PERJALANAN
ke salah satu dusun yang dihuni Suku Anak Dalam (SAD) di Senami, Desa Jebak
Kecamatan Muara Tembesi tak terlalu susah. Dari Kota Jambi, mobil APV yang
membawa kami hanya membutuhkan waktu sekitar 2,5 jam untuk mencapai dusun yang
berada di teritori Kabupaten Batanghari tersebut.
Yang membuat kami
lelah, tak lain melihat kehidupan suku asli ini. Melewati jalan tanah dan
barisan rumah mereka, kami seperti berjalan memasuki abad yang lalu.
Perasaan itu muncul
begitu saja. Rumah SAD seharusnya dikelaskan sebagai rumah keluarga “bawah pra
sejahtera”. Hanya berdinding kayu, berlantai tanah atau cor semen kasar dan atap yang tak sepenuhnya bisa
melindungi dari panas dan hujan.
“Rumah kami basah
kalau hujan,” kata Saini, 74 tahun, tentang rumah yang katanya dibangun oleh
Dinas Sosial Provinsi Jambi tahun 1999 lalu. Bersama istrinya, bekas kepala
dusun ini melewati hari tuanya di rumah panggung tersebut. Tak ada kamar di
rumah itu, seonggok kasur tua tampak ditumpuk di pojok ruangan.
Selain rumah yang
sangat sederhana, kebersihan juga masih jauh dari kehidupan suku ini. Beberapa
anak yang ditemui, belepotan ingus dan tanah, tak beralas kaki dan mengenakan baju
kotor. Anjing menjadi teman bermain anak-anak tersebut, memegang dan menggendongnya
dengan akrab. Hal yang tak biasa dilakukan oleh anak-anak dari keluarga muslim.
“Meskipun di KTP-nya
muslim, tapi pengetahuan Islam mereka dangkal. Puasa dan shalat…belum bisa,
“ucap Kepala Dusun Senami, Rosmiyati.
Bukannya tak ada usaha dirinya dan pemerintah untuk meningkatkan
kehidupan religius suku asli ini, tapi diakui memang sangat sulit.
“Butuh kesabaran
yang tanpa batas. Tak bisa mengharapkan hasil cepat,” ucap wanita keturunan
Serang Banten ini.

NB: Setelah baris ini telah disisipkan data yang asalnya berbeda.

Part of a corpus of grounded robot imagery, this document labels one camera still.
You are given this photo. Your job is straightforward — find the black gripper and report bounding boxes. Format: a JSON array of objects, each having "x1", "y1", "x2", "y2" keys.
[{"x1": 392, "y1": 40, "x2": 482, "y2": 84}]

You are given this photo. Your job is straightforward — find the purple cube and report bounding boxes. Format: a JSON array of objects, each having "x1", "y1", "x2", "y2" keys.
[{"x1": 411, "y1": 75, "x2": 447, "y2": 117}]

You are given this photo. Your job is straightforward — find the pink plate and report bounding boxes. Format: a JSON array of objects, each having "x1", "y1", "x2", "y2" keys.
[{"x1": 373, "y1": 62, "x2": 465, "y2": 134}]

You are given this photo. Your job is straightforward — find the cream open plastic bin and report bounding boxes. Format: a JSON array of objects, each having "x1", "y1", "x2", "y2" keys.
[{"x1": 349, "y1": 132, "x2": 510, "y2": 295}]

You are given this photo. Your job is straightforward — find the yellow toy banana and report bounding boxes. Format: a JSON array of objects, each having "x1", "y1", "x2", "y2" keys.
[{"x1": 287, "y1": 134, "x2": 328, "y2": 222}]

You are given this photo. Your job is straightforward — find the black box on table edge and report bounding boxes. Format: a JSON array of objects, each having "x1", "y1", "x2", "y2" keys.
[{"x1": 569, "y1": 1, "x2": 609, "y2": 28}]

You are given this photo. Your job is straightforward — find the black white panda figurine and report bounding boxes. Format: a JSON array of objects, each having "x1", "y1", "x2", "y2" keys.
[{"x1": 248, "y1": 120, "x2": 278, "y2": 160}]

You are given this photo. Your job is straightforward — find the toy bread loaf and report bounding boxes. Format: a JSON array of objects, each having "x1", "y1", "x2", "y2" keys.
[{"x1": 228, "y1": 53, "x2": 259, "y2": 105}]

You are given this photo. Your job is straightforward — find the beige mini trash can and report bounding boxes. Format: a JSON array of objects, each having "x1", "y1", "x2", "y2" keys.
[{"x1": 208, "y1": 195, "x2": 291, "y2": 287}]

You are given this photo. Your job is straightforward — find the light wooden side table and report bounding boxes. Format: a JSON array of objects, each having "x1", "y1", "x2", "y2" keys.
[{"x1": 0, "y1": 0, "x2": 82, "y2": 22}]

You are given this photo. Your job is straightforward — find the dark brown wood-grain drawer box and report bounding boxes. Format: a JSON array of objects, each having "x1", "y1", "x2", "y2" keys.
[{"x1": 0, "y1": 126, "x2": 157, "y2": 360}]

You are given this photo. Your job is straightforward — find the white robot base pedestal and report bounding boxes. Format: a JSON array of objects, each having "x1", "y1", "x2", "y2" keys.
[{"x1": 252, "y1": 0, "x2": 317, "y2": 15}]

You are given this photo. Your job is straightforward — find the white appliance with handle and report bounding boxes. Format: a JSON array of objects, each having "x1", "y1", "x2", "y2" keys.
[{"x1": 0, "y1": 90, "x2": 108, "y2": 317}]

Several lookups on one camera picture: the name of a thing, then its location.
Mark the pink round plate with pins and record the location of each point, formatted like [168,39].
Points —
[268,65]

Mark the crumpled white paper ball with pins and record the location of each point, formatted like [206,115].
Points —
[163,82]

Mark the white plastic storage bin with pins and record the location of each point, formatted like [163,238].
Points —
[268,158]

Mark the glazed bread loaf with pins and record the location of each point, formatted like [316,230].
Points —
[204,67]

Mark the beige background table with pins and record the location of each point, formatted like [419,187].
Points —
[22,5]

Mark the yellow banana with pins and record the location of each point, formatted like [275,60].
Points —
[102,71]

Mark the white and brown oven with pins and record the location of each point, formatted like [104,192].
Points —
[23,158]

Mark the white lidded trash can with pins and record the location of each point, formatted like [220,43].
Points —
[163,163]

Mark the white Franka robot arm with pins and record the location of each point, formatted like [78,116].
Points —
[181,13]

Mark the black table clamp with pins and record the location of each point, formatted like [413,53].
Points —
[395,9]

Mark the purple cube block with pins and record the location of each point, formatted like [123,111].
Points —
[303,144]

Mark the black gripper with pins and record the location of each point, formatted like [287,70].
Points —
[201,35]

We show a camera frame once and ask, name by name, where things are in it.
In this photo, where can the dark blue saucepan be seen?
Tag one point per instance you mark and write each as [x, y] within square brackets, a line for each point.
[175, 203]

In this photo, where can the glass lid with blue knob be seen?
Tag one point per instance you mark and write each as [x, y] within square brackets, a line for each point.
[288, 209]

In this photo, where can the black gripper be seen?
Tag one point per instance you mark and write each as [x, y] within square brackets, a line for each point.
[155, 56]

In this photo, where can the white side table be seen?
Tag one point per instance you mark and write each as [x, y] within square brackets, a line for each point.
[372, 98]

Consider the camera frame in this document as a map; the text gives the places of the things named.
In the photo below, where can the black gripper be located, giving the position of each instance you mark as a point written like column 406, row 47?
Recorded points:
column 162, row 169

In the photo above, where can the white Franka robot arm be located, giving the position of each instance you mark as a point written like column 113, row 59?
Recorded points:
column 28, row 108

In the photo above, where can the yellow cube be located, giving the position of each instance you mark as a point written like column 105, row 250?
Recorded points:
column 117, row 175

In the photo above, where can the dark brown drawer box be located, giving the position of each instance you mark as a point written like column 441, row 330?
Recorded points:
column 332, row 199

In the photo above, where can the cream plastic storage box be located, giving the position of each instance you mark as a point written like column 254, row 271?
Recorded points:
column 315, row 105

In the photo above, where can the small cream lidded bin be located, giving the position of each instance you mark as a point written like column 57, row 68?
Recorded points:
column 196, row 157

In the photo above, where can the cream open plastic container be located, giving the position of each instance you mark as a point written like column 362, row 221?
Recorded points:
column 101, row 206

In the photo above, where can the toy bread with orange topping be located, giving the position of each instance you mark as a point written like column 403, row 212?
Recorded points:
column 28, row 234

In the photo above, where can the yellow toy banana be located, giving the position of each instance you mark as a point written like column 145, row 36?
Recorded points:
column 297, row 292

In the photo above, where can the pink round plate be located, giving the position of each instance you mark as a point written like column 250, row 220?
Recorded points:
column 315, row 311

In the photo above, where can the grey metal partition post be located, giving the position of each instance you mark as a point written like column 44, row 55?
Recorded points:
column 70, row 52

Bersama suaminya yang mengelola satu-satunya masjid di
kawasan tersebut, Rosmiyati tak berhenti menyeru SAD untuk menjadi muslim yang
baik.
Agaknya sangat sulit
untuk meningkatkan kualitas hidup suku rimba ini. Formula yang diterapkan oleh
pemerintah masih jauh dari harapan. Upaya yang sukarela dilakukan kelompok
masyarakat dan mahasiswa, juga belum berhasil menyentuh hati Orang Rimba.
SAD memang tak lagi
tinggal di rimba. Mereka bahkan tak lagi hidup dengan mengandalkan hasil hutan
seperti damar, jernang atau rotan. SAD sekarang tercabut dari akar kehidupan
rimbanya, namun sebagai orang modern, mereka pun tidak bertransformasi dengan
baik.
Indikasinya dapat
dilihat dari tingkat pendidikan mereka. Anak-anak SAD di sini berpendidikan sebatas
sekolah dasar. Bahkan banyak yang hanya bersekolah satu atau dua tahun saja.
“Sekolah jauh, anak
saya capek,” jelas Musman. Ayah empat anak kelahiran 1970 itu tak merasa
terganggu dengan keterbatasan pendidikan anak-anaknya. Tiga dari empat anaknya
hanya tamat SD.
Sekolah dasar memang
cukup jauh kalau ditempuh berjalan kaki. Namun dengan banyaknya SAD yang
memiliki sepeda motor, alasan jauh tersebut kurang dapat diterima. Terkesan
bahwa kebanyakan kepala keluarga SAD tak peduli dengan pendidikan anak-anaknya.
Contohnya saja Musman,
satu dari sedikit keluarga SAD yang tergolong mampu di dusun tersebut. Dia yang
memiliki kebun karet cukup luas dan berpenghasilan tambahan sebagai pengumpul
madu di kawasan perkebunan akasia PT. WKS, belum menganggap pendidikan penting.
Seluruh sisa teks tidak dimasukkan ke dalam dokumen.